What is required :: Scan the records below for the line containing "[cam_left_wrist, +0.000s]" and the line containing "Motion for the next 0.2". Copy both, plus every line between, exactly.

(Dataset records)
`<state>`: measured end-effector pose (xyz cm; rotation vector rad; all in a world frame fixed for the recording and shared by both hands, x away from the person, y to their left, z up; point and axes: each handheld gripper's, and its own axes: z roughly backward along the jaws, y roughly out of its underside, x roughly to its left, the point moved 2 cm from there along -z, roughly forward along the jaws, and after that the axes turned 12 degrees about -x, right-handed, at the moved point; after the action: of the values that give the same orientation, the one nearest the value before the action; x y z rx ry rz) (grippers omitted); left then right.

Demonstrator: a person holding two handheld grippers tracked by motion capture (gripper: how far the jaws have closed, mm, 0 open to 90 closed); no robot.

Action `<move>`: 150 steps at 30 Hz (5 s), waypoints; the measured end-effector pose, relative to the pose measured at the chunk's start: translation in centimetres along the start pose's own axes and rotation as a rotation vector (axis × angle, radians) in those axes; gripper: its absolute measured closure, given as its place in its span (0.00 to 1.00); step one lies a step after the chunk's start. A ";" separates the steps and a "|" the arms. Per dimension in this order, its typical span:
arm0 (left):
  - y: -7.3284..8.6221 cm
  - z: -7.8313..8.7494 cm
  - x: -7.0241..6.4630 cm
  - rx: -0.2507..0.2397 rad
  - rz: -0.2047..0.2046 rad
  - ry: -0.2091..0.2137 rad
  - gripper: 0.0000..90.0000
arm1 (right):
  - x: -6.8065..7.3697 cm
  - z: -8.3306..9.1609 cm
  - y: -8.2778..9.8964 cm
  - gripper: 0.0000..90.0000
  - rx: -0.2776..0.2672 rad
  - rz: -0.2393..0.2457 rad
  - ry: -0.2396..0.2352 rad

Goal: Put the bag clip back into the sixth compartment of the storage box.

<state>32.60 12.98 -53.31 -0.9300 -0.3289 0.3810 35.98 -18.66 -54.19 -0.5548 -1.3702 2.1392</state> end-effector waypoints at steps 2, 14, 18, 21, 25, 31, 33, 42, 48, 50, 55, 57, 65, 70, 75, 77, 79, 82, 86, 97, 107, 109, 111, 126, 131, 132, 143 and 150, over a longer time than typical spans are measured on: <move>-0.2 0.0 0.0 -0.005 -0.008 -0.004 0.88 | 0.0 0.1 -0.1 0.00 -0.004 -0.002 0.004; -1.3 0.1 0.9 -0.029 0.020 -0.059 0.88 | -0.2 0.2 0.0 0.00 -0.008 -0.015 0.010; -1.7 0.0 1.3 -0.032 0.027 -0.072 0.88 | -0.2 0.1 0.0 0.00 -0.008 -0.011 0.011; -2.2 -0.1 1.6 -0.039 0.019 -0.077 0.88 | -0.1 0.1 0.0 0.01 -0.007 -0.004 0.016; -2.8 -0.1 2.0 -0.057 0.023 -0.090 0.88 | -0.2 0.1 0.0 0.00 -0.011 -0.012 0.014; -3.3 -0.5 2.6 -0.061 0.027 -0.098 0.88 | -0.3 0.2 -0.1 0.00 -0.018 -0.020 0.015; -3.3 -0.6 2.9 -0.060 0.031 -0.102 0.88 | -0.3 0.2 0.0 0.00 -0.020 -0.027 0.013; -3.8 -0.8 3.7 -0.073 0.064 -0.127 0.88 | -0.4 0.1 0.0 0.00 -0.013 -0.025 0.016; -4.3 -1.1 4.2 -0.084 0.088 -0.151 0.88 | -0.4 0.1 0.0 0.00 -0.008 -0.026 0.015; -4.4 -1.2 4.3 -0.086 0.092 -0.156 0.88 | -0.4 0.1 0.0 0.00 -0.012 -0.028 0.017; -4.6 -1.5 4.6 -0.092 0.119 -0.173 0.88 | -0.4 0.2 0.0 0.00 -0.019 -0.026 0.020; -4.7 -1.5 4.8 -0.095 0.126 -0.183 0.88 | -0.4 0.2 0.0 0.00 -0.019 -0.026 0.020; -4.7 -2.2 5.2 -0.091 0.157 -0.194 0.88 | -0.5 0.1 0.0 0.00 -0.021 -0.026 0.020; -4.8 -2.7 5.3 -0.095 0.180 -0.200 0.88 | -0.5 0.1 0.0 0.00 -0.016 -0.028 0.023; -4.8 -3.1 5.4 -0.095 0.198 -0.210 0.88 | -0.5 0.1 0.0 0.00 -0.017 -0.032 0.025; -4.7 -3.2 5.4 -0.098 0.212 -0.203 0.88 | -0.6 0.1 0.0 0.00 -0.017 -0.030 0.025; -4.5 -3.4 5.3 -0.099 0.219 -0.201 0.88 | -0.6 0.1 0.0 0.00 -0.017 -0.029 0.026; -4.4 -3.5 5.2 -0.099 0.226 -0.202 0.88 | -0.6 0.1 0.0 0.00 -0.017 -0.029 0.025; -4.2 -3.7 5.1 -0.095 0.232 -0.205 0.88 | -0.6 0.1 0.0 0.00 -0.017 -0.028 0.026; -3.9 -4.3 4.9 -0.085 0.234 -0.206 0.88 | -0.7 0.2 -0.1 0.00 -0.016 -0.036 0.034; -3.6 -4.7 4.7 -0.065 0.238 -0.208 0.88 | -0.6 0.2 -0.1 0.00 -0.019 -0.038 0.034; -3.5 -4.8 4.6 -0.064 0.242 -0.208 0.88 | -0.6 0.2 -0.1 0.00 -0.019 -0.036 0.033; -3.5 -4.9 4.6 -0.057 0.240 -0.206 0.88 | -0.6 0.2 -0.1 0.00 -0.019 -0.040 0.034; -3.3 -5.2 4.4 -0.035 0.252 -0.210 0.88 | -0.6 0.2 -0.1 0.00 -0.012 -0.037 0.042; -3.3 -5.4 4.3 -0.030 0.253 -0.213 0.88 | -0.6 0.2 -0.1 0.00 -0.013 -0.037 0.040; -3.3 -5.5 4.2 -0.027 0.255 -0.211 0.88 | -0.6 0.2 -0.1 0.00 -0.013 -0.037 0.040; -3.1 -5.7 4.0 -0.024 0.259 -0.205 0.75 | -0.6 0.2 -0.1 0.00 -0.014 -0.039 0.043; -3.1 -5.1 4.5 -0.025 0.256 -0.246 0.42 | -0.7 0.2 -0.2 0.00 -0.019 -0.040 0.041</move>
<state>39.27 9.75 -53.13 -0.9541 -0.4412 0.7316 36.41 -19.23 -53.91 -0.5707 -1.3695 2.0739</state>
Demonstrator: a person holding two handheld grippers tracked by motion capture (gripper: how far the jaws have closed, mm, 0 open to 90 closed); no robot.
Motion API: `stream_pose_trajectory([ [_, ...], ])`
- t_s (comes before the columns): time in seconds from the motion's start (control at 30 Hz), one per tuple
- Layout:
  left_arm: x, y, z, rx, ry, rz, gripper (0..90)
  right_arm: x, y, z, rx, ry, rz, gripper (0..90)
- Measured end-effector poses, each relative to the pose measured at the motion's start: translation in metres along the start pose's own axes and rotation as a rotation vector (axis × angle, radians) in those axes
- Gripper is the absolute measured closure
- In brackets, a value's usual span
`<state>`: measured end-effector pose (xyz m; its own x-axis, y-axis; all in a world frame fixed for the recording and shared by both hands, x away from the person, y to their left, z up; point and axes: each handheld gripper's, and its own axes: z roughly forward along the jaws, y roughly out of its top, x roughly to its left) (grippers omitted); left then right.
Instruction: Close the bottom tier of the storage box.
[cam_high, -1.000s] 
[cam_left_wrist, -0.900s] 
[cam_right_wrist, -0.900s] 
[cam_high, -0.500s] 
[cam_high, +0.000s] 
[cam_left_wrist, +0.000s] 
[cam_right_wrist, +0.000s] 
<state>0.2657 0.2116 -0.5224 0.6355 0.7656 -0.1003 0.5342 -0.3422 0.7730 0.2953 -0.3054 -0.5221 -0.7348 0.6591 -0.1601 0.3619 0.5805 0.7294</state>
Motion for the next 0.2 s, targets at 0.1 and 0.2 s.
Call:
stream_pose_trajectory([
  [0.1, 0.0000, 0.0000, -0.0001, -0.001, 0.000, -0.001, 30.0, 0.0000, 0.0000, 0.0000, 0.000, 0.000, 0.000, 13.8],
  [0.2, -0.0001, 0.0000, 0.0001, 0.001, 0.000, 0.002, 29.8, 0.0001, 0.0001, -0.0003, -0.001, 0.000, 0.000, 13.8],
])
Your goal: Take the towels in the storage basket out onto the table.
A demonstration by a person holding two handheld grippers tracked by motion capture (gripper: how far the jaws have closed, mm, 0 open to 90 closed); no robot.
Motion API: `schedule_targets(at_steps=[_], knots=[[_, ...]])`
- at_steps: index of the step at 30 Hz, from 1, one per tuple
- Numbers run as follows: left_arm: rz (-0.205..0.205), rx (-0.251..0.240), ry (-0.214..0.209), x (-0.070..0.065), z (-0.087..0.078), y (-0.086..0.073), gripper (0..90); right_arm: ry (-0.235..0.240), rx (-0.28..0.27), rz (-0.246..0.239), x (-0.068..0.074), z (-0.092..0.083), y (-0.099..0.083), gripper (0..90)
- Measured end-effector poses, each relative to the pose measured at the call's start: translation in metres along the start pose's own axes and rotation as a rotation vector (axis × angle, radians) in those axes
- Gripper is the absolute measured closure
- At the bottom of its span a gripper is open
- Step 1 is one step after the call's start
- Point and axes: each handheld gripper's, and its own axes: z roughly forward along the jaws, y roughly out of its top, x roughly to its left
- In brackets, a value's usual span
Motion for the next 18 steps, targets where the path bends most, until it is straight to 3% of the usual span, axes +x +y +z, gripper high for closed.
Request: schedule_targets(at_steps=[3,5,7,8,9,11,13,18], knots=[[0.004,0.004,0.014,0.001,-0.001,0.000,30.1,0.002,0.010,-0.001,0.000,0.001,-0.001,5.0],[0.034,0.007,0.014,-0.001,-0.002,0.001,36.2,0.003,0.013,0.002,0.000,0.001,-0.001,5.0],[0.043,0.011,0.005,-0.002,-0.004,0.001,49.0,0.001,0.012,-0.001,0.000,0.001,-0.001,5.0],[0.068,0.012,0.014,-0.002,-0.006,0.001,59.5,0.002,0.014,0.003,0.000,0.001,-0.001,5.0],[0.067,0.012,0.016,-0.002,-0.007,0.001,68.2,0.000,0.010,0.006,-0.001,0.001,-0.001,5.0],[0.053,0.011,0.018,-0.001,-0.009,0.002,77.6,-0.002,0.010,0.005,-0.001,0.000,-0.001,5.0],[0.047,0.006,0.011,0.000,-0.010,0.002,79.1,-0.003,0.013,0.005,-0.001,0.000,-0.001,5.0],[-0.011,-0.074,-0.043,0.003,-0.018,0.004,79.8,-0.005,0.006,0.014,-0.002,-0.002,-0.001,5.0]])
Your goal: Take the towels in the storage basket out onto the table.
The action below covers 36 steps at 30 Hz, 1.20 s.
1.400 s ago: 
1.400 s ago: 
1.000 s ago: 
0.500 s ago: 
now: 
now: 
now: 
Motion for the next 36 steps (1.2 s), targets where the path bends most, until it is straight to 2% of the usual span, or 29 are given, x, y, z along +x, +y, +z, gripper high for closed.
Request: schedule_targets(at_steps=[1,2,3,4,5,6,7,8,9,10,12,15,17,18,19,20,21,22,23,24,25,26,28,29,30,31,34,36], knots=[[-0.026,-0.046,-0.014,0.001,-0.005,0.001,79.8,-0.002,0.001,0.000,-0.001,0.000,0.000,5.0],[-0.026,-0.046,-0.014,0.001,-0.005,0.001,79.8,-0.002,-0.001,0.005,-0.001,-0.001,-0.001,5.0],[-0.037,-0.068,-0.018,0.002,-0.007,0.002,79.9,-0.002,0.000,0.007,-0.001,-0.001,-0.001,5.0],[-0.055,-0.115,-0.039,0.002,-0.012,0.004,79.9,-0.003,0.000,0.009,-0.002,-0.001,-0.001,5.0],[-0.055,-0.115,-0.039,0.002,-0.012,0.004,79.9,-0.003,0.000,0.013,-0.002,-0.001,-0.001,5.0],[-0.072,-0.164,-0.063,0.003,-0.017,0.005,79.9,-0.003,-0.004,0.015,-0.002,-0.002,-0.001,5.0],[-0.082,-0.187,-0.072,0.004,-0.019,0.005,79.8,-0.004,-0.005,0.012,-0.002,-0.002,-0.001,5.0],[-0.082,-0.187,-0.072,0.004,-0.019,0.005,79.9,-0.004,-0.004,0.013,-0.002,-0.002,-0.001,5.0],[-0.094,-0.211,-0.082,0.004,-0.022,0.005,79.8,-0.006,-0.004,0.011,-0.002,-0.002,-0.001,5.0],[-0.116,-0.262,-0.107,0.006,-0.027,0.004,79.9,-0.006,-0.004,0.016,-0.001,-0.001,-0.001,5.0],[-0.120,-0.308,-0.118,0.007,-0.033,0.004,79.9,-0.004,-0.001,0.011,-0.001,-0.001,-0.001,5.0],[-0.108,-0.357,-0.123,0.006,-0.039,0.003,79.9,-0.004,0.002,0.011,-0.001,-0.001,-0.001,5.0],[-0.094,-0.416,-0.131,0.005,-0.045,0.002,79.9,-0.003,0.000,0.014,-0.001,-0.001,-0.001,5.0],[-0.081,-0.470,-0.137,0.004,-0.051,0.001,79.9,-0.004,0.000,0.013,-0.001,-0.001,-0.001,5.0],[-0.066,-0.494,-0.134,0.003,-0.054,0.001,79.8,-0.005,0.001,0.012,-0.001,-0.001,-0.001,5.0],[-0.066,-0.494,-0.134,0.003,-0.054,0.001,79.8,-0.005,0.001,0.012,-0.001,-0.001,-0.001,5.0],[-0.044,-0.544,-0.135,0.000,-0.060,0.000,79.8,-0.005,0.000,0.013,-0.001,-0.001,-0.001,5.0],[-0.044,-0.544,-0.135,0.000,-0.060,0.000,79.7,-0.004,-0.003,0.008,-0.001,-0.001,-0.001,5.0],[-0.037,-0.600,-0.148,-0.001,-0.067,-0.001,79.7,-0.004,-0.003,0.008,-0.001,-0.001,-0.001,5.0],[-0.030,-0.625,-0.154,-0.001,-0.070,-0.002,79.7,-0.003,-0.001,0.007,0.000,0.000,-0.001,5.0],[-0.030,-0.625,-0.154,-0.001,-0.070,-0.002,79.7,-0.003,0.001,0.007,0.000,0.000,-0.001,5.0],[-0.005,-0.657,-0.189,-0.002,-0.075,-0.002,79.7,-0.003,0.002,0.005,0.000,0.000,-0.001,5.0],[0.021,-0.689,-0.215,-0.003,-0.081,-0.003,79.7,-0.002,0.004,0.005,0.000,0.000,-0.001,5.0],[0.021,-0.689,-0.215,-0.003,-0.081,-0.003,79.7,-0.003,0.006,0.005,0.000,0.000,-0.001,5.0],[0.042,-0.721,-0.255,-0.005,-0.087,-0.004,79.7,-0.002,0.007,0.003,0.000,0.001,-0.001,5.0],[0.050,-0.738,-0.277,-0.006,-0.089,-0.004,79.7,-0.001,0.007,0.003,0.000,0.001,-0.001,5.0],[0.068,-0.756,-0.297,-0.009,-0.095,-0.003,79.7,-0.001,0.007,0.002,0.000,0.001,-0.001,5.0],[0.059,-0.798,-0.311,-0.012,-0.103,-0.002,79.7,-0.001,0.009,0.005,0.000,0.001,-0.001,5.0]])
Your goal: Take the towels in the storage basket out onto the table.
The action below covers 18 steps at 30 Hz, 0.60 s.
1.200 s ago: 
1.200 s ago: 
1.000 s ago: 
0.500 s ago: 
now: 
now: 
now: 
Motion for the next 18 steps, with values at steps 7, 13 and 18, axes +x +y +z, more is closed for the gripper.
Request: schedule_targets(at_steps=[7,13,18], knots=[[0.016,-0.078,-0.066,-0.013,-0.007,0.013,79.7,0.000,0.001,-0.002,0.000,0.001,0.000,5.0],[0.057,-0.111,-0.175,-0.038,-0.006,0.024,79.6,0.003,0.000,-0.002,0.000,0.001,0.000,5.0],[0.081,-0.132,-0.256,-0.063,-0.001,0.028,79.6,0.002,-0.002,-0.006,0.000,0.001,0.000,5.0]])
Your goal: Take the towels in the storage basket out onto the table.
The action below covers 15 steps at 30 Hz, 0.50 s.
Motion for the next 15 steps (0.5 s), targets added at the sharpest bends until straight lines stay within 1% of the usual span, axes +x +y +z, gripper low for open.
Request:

The completed task ::
[cam_left_wrist, +0.000s] 
[cam_right_wrist, +0.000s] 
<state>0.2657 0.2116 -0.5224 0.6355 0.7656 -0.1003 0.5342 -0.3422 0.7730 0.2953 -0.3054 -0.5221 -0.7348 0.6591 -0.1601 0.3619 0.5805 0.7294</state>
Motion for the next 0.2 s, targets at 0.1 and 0.2 s.

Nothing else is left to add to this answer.